Genomics and Computational Biology Research Group, Faculty of Computing, Engineering and Science, University of South Wales, Pontypridd, UK.
Bioinformatics. 2013 Sep 1;29(17):2203-5. doi: 10.1093/bioinformatics/btt366. Epub 2013 Jun 21.
One of the major challenges for contemporary bioinformatics is the analysis and accurate annotation of genomic datasets to enable extraction of useful information about the functional role of DNA sequences. This article describes a novel genome-wide statistical approach to the detection of specific DNA sequence motifs based on similarities between the promoters of similarly expressed genes. This new tool, cisExpress, is especially designed for use with large datasets, such as those generated by publicly accessible whole genome and transcriptome projects. cisExpress uses a task farming algorithm to exploit all available computational cores within a shared memory node. We demonstrate the robust nature and validity of the proposed method. It is applicable for use with a wide range of genomic databases for any species of interest.

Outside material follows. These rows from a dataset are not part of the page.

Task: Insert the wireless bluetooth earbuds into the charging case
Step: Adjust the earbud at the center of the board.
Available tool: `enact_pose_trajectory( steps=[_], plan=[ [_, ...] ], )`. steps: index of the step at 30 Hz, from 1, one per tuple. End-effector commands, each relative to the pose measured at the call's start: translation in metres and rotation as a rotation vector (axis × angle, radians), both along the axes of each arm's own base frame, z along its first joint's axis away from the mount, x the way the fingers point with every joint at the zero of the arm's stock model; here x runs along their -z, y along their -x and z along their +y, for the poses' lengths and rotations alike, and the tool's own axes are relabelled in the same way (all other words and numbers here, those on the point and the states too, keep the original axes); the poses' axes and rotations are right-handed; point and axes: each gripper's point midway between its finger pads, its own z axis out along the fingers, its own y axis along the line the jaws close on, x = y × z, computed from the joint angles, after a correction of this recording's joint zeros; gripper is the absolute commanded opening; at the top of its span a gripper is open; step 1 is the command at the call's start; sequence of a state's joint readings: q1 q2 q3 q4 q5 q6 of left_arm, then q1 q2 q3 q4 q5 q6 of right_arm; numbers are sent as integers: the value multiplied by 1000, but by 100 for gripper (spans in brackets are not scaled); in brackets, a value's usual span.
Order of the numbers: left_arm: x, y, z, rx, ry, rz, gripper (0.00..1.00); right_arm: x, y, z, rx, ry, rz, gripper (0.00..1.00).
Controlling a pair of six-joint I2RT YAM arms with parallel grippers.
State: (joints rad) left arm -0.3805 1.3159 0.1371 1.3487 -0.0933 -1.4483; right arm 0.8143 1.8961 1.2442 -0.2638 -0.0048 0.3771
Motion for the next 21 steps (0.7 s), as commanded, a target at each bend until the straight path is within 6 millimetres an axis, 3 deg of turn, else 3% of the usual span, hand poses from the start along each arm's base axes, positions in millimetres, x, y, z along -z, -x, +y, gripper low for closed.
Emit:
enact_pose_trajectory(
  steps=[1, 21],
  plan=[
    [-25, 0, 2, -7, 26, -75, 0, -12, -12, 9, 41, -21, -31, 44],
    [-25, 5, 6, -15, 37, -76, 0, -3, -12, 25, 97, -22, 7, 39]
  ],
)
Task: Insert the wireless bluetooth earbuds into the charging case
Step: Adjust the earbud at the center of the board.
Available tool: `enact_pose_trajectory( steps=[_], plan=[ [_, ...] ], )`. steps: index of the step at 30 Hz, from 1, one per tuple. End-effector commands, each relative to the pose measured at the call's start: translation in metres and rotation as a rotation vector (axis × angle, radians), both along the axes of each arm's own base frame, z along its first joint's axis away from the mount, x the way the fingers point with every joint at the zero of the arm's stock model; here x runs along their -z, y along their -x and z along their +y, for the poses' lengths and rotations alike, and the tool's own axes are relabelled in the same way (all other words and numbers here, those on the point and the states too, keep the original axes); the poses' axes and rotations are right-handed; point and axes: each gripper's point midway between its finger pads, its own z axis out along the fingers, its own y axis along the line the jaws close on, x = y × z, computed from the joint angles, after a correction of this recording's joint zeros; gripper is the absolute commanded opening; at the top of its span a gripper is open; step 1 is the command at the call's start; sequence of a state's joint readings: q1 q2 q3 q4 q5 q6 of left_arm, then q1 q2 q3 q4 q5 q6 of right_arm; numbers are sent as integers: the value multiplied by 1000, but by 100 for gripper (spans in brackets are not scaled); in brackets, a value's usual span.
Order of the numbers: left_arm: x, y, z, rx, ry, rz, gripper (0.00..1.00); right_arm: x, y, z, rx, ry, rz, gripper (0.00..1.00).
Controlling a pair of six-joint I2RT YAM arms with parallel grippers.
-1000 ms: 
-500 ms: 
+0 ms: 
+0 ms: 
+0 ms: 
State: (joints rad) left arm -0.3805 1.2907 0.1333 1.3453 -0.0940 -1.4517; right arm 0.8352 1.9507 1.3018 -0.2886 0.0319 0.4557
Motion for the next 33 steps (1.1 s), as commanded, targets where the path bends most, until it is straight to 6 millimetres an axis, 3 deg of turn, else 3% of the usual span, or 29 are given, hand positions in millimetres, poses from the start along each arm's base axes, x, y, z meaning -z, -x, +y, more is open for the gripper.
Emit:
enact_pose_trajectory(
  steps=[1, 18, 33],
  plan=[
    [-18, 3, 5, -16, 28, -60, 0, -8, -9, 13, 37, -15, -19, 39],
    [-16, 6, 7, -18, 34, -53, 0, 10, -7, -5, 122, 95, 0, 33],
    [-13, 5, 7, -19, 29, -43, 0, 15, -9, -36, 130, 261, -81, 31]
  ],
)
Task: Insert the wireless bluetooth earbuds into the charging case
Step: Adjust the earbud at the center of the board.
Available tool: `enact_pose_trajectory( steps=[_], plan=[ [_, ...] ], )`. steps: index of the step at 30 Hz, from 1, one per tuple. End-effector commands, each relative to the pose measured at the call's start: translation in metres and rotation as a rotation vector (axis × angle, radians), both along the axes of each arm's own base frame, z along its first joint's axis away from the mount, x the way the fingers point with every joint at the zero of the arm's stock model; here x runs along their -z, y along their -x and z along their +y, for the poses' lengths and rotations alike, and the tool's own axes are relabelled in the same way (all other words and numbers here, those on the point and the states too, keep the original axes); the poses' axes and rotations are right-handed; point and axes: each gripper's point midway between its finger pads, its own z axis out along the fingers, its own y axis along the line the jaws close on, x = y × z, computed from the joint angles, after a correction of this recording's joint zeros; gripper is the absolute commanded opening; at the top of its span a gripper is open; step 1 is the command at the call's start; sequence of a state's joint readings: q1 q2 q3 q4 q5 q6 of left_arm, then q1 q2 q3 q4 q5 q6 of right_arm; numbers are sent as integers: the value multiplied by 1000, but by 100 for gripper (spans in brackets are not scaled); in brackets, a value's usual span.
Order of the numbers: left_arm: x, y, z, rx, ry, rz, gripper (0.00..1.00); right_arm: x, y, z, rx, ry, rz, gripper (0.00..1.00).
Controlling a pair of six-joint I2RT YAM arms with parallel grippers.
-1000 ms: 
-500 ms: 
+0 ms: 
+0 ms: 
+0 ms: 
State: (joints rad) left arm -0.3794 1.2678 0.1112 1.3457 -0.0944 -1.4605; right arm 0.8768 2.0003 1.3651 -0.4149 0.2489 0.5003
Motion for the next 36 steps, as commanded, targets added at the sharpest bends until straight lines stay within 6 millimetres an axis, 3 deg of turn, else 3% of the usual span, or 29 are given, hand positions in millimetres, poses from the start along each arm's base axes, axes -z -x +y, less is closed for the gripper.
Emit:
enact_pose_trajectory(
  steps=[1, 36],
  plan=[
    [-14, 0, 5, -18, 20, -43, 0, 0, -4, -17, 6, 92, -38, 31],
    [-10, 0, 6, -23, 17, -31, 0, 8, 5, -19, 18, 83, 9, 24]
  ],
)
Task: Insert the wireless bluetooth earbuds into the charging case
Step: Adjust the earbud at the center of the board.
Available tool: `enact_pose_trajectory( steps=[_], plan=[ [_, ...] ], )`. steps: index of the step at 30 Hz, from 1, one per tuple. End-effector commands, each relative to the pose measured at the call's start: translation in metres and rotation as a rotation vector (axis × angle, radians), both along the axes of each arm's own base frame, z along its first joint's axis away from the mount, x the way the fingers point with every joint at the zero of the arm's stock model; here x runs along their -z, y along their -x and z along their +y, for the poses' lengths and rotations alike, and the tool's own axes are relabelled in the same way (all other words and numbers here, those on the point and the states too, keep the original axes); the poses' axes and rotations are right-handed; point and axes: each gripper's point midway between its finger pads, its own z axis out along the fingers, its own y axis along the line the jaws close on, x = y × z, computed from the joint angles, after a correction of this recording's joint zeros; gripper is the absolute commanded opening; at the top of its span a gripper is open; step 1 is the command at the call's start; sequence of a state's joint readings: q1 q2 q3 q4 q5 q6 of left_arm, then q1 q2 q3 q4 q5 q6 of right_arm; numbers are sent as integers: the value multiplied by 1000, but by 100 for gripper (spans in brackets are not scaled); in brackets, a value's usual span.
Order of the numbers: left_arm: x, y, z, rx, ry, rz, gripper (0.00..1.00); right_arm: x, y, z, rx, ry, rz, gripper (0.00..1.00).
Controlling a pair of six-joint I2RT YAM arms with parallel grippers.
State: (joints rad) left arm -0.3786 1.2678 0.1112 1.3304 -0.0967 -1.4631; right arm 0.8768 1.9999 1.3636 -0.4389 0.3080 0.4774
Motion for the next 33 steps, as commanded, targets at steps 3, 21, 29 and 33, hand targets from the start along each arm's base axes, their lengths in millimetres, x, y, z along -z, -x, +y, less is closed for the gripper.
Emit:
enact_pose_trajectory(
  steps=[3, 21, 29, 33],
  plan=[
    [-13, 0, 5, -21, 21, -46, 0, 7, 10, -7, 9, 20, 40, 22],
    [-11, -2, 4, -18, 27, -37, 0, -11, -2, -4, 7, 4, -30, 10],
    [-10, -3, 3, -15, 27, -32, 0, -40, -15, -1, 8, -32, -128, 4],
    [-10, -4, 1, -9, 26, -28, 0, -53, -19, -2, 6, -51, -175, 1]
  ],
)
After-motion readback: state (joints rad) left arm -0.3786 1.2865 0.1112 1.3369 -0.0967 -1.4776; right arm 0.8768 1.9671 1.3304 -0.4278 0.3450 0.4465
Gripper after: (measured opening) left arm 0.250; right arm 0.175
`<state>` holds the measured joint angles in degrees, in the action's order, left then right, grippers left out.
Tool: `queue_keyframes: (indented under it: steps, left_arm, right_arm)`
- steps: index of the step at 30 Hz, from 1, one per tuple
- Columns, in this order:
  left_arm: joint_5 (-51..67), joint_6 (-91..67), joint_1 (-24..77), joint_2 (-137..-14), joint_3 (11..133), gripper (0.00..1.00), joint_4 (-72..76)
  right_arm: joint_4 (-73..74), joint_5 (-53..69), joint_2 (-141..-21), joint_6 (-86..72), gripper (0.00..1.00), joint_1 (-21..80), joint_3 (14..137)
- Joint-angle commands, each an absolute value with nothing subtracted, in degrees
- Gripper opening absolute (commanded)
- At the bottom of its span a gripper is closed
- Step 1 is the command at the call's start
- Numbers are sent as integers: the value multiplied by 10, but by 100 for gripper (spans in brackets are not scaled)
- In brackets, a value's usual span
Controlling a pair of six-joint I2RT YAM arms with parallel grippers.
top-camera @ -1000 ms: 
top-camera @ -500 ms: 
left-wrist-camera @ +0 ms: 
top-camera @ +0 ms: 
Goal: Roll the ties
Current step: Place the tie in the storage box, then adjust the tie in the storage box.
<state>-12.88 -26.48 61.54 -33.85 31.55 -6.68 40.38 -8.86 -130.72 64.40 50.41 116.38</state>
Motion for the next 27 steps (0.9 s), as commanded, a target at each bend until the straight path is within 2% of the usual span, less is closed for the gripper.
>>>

cisExpress is available at www.cisexpress.org.
当代生物信息学的主要挑战之一是分析和准确注释基因组数据集,以提取有关 DNA 序列功能作用的有用信息。本文描述了一种新颖的基于相似性的全基因组统计方法,用于检测特定的 DNA 序列基序,这些相似性基于相似表达基因的启动子之间的相似性。这个新工具 cisExpress 是专门为处理大型数据集而设计的,例如由公共访问的全基因组和转录组项目生成的数据集。cisExpress 使用任务耕作算法来利用共享内存节点中所有可用的计算核心。我们展示了所提出方法的稳健性和有效性。它适用于任何感兴趣的物种的广泛基因组数据库。
cisExpress 可在 www.cisexpress.org 获得。